Тася не могла понять, почему плачет мама, ведь папа говорил, что плакать нельзя, потому что плачут только дуры-девчонки. Тася помнила об этом и всякий раз, когда она чувствовала, что в носу щиплет, а глаза быстро-быстро моргают, начинала себя ругать, мол, ведёшь себя как глупая девчонка. Папа всегда говорил, что мама дура. Но это так быть не может, нет, мама просто забыла про то, что только дуры-девчонки плачут. Мама может быть девчонкой, потому что у неё только Тася и бабушка, а самой Тасе плакать нельзя. Ей вон какую семью поднимать нужно.

-2

Матрёшки, выстроившись друг за другом, пискляво разговаривали о том, куда они поедут дальше. Они в большом-большом путешествии, а Люба не смогла с ними поехать, она занята, поэтому они так давно маму свою не видели и очень по ней скучают. Часы пробили половину восьмого.

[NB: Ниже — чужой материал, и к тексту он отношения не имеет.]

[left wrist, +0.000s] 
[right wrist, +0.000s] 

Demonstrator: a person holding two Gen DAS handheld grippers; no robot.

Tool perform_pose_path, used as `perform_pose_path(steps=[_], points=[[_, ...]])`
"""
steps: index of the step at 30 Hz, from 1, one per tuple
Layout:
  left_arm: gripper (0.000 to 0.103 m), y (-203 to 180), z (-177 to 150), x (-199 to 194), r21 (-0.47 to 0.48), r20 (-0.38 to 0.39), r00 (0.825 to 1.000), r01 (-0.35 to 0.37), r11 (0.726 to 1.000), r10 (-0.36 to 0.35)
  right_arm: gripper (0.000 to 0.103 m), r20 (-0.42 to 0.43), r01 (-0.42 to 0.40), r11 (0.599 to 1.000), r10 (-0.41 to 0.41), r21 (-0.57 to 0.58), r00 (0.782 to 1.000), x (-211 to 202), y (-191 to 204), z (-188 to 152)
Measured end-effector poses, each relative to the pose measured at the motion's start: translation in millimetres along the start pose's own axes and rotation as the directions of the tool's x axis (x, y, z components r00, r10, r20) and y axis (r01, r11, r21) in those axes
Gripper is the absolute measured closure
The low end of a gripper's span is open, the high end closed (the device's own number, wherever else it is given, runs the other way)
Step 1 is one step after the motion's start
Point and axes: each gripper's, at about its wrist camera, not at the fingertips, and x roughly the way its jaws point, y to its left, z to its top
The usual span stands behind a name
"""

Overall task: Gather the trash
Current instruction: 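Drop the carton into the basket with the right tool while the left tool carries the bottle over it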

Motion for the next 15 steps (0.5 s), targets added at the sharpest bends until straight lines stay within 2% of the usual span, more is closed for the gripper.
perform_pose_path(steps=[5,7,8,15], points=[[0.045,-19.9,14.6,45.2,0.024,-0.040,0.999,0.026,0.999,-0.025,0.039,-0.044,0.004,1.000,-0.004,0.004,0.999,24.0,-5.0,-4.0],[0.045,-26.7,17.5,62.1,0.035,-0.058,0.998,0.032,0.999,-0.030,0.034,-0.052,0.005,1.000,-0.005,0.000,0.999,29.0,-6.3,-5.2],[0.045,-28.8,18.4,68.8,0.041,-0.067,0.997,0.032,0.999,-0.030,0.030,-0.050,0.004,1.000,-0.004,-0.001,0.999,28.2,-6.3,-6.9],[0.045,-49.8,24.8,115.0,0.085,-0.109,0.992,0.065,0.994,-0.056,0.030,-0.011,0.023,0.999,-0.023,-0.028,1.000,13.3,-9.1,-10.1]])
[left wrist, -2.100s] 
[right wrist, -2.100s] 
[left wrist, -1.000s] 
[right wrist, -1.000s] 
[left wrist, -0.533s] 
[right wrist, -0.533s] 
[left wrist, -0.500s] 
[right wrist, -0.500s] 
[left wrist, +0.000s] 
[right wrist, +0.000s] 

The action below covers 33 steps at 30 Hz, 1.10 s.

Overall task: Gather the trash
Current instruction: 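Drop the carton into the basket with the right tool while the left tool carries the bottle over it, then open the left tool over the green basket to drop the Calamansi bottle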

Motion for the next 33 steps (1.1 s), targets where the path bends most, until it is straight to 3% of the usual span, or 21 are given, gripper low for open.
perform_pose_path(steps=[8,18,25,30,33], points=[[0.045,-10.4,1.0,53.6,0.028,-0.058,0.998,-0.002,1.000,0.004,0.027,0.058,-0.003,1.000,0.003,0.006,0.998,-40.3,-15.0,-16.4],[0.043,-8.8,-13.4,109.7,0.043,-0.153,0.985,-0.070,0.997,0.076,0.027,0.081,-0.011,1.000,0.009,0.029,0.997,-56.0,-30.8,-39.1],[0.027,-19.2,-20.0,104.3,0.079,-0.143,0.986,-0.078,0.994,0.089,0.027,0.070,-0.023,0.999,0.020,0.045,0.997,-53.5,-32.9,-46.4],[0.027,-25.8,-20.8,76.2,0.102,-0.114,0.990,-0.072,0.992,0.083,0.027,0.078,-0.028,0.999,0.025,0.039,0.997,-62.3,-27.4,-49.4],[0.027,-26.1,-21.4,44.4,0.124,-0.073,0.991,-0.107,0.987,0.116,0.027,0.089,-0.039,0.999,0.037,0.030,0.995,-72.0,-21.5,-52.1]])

Тасе такая игра не нравилась, и она ударила кулаком по полу, раскидав матрёшек. Уже через минуту они стояли вокруг старого резинового зайца и спрашивали его, когда мама Люба вернётся из большого-большого путешествия, потому что они её давно не видели и очень по ней скучают.

В комнату к девочке зашла бабушка, неся что-то, завёрнутое в её шаль. Бабушкина шаль всегда пахла каким-то терпким, старым уютом, а сама бабушка, когда её обнимешь, почему-то пахла мягкими-мягкими, сладкими-сладкими мандаринами, и если, обнимая, закрыть глаза, то оранжевые пятна начинали скакать перед глазами, как мячики, отскакивающие от стенок темноты и вновь в темноту устремлявшиеся.

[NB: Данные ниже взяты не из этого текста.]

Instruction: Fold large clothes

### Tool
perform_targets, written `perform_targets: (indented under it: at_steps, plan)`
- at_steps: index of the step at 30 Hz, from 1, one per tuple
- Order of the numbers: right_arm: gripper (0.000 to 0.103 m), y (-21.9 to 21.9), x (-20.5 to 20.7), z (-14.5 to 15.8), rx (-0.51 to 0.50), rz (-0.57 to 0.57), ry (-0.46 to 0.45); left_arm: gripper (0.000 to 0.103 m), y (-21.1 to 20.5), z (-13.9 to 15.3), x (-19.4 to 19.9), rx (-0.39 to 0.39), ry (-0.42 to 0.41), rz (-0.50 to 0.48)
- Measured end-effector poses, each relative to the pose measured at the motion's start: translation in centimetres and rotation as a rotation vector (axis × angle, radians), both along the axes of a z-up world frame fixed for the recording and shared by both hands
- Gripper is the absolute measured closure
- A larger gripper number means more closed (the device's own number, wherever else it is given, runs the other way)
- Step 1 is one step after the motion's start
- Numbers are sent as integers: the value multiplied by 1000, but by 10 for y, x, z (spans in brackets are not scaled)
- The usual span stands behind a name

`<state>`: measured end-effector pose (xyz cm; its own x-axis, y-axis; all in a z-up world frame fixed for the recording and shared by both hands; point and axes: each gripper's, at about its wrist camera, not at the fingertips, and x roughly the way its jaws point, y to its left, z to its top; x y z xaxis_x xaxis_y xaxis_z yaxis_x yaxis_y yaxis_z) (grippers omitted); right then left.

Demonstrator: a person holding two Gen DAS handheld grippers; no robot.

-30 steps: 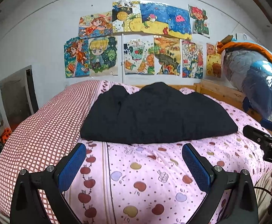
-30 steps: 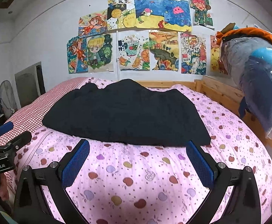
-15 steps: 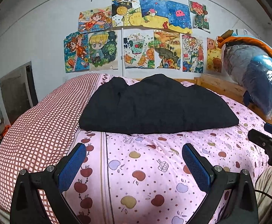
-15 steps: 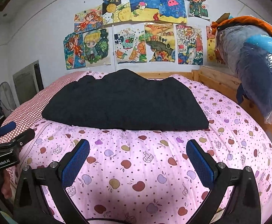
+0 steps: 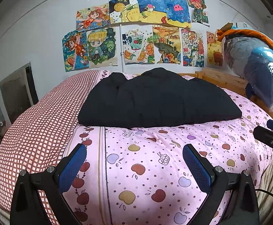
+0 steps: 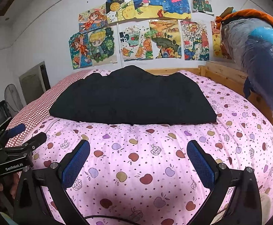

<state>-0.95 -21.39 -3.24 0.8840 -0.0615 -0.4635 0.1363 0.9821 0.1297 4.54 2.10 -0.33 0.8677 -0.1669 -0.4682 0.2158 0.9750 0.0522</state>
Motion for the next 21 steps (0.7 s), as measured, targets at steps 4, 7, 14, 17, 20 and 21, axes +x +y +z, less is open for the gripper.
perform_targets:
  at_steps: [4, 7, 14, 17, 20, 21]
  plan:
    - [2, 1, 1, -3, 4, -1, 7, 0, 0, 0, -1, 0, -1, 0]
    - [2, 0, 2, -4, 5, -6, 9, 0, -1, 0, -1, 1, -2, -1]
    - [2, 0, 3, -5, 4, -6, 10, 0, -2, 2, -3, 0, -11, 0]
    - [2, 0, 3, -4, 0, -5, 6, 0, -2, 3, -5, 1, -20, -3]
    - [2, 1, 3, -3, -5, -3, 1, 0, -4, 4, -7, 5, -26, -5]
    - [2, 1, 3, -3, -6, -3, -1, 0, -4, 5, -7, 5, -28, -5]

— Ба, ты не видела Любу? — немного покраснев и садясь так, чтобы ни зайца, ни матрёшек не было видно, спросила девочка.

Тасе было уже восемь, и ей было немножко стыдно, что она, такая большая, всё ещё играла в куклы.

Бабушка ласково улыбнулась, и на душе у Таси стало тепло-тепло, как будто бабушка этой улыбкой говорила, что играть не только не стыдно, но и нужно.

— Зачем тебе та Люба? Она же вся поцарапанная, платье потрепано, с дырками, даже голова давно не держится на плечах.

У Таси спёрло дыхание, как будто она оказалась совсем одна в большой тёмной комнате, где было чертовски страшно. В носу защипало.

— Я тебе новую принесла, — сказала бабушка и улыбнулась ещё раз, раскрывая шаль и показывая внучке новую куклу, у которой причёска была не из шерстяных нитей, а из конского волоса, а платье, блестящее, ажурное, было не в цветочек, а благородного голубого цвета.

Впервые за восемь сознательных лет своей жизни Тася заплакала.